造血細胞における細胞接着・増殖・細胞死調節のシグナル伝達統合機構の解析

造血细胞中调节细胞粘附、增殖和细胞死亡的整合信号转导机制分析

• 批准号: 12036208
• 负责人: 三浦 修
• 金额: $ 1.92万
• 依托单位: Tokyo Medical and Dental University
• 依托单位国家: 日本
• 项目类别: Grant-in-Aid for Scientific Research on Priority Areas (A)
• 财政年份: 2000
• 资助国家: 日本
• 起止时间: 2000 至 无数据
• 项目状态: 已结题
• 来源: https://kaken.nii.ac.jp/grant/KAKENHI-PROJECT-12036208/
• 关键词: エリスロポエチン; インテグリン; CrkL; シグナル伝達; Rap1; C3G

造血因子受容体から、アダプター因子CrkLやRasファミリーのGTP結合蛋白Krev1/Rap1を介して、インテグリンの活性化に至るシグナル伝達機構を、造血細胞において解析し以下の結果を得た。赤芽球系造血細胞の増殖と分化を調節するエリスロポエチン(Epo)の受容体は、CrkLおよびCrkLと結合するRasファミリーのGEFであるC3Gとを介して、Ras/MAPキナーゼ経路の活性化とともに、β1インテグリンを介して造血細胞の細胞接着の亢進をもたらすことを、私達はこれまでに示してきた。今回の研究では、C3Gにより活性化される事が知られているRap1に関して検討を行い、EpoやIL-3の刺激によりRap1が造血細胞内で一過性に活性化されることを見出した。サイトカインによるRap1の活性化は、CrkLやC3Gを誘導的に過剰発現することで増強され、これらの因子がサイトカイン受容体によるRap1活性化に関与していることが示唆された。また、Rap1はTPAやCa ionophoreによっても活性化され、一方PLCγの阻害剤により抑制されたことより、サイトカインによるPLCγの活性化も2次メッセンジャーを介してRap1の活性化に関与していることが示唆された。また、Rap1の活性化はβ1インテグリンを介した造血細胞の細胞接着と相関し、活性化型Rap1の発現によりβ1の活性化が認められた。以上の結果より、EpoやIL-3受容体はCrkL/C3GやPLCγを介してRap1を活性化することにより、β1インテグリンを介した細胞接着を誘導することが明らかにされた(Arai,A.et al.,J Biol Chem,in press)。

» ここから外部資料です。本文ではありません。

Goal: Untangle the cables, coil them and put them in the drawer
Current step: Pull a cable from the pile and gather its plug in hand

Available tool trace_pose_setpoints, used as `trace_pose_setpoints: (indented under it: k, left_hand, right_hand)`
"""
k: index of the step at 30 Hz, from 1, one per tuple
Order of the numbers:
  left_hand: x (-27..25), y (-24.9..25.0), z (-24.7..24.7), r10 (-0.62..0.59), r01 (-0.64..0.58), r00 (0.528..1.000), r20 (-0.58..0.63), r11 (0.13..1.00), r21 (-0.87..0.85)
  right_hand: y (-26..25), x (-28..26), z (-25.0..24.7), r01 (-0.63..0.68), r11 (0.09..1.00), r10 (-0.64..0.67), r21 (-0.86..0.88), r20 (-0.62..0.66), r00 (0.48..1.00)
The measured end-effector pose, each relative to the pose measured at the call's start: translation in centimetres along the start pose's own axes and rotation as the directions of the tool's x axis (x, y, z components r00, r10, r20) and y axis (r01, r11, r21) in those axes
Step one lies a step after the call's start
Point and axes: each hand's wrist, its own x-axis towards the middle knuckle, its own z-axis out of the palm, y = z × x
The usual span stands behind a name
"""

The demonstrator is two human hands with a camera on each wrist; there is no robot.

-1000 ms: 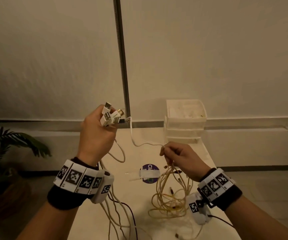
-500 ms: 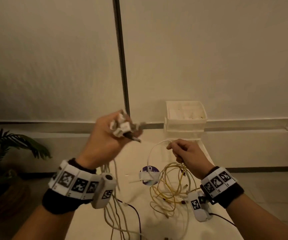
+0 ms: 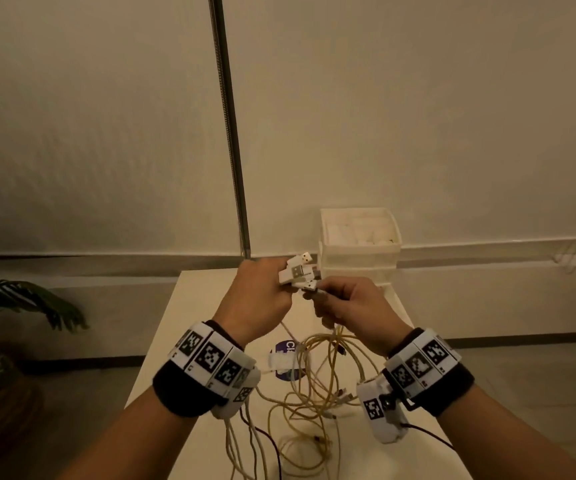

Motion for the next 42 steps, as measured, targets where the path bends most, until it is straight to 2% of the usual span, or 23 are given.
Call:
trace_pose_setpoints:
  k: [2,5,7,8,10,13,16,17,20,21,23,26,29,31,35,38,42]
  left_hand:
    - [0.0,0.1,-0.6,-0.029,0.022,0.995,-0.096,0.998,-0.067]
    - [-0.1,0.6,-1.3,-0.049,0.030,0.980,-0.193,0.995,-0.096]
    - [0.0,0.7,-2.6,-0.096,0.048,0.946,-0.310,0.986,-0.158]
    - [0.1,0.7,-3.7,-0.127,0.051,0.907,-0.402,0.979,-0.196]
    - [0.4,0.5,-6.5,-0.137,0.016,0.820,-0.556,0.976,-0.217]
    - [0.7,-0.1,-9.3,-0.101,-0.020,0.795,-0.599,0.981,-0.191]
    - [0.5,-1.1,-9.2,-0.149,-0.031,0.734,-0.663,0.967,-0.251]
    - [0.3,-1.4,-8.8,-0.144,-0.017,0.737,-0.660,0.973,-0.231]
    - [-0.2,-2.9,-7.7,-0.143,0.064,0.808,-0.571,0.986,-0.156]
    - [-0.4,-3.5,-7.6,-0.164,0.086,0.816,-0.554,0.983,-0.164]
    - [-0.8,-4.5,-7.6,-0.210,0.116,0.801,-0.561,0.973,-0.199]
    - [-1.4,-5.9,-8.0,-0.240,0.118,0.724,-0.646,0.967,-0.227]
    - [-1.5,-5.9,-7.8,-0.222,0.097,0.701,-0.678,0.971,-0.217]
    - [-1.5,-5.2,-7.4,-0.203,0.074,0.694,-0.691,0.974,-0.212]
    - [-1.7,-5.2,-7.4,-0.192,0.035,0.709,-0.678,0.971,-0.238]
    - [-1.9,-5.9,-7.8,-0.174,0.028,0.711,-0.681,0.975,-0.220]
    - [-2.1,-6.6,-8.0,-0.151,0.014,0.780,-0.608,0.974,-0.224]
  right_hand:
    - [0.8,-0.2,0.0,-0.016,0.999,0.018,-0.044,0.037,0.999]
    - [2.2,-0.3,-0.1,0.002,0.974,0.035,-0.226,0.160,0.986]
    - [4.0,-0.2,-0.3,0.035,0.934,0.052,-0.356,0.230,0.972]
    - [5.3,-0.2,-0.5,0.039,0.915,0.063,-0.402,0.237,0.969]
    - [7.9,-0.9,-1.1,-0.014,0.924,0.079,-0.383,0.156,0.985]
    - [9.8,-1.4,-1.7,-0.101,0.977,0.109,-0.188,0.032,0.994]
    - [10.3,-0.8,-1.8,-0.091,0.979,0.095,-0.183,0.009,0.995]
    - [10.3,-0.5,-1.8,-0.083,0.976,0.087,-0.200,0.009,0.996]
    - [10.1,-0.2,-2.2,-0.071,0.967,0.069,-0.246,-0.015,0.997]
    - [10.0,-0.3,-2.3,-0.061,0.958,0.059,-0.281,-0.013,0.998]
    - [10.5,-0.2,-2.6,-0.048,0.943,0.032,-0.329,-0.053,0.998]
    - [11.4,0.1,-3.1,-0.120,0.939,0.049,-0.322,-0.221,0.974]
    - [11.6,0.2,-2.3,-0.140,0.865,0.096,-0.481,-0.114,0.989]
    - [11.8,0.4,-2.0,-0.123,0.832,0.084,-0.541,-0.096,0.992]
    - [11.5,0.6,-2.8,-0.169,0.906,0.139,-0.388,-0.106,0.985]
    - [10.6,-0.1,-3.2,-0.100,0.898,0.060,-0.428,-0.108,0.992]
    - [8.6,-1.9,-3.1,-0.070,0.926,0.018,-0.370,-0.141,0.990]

通过衔接因子CRKL和RAS家族GTP结合蛋白KREV1/RAP1在造血细胞中分析了从造血因子受体激活整合素的信号转导机制，并在造血细胞中分析了以下结果。到目前为止，我们已经显示出促红细胞生成素（EPO）受体，这些受体调节了红细胞造血细胞的增殖和分化，导致通过C3G通过C3G的RAS家族GEF（一种结合CRKL和CRKL的RAS家族）通过RAS/MAP KINASE路径的激活而增加的RAS家族，导致造血细胞的细胞粘附增加，并增加整合素。在这项研究中，我们研究了RAP1，该RAP1被C3G激活，发现Rap1通过刺激EPO或IL-3在造血细胞中瞬时激活。 CRKL和C3G的诱导过表达增强了细胞因子诱导的RAP1激活，这表明这些因素与细胞因子受体有关RAP1激活。此外，TPA和CA离子载体还激活了RAP1，同时抑制PLCγ抑制剂，这表明细胞因子还通过二级信使在PLCγ激活中起作用。此外，RAP1激活与造血细胞的细胞粘附通过β1整合素相关，并且由于活化的RAP1的表达而观察到β1活化。这些结果表明，EPO和IL-3受体通过通过CRKL/C3G和PLCγ激活RAP1诱导细胞粘附（Arai，A。et al。，J Biol Chem，in Press中）。

项目成果

Osamu Miura: "Involvement of the CrkL/C3G complex and Rap1 in signaling from the erythropoietin receptor in Molecular Target for Hematological Malignancies and Cancer."Kyushu University Press. 9 (2000)

Osamu Miura：“血液恶性肿瘤和癌症分子靶标中 CrkL/C3G 复合物和 Rap1 参与促红细胞生成素受体信号传导。”九州大学出版社。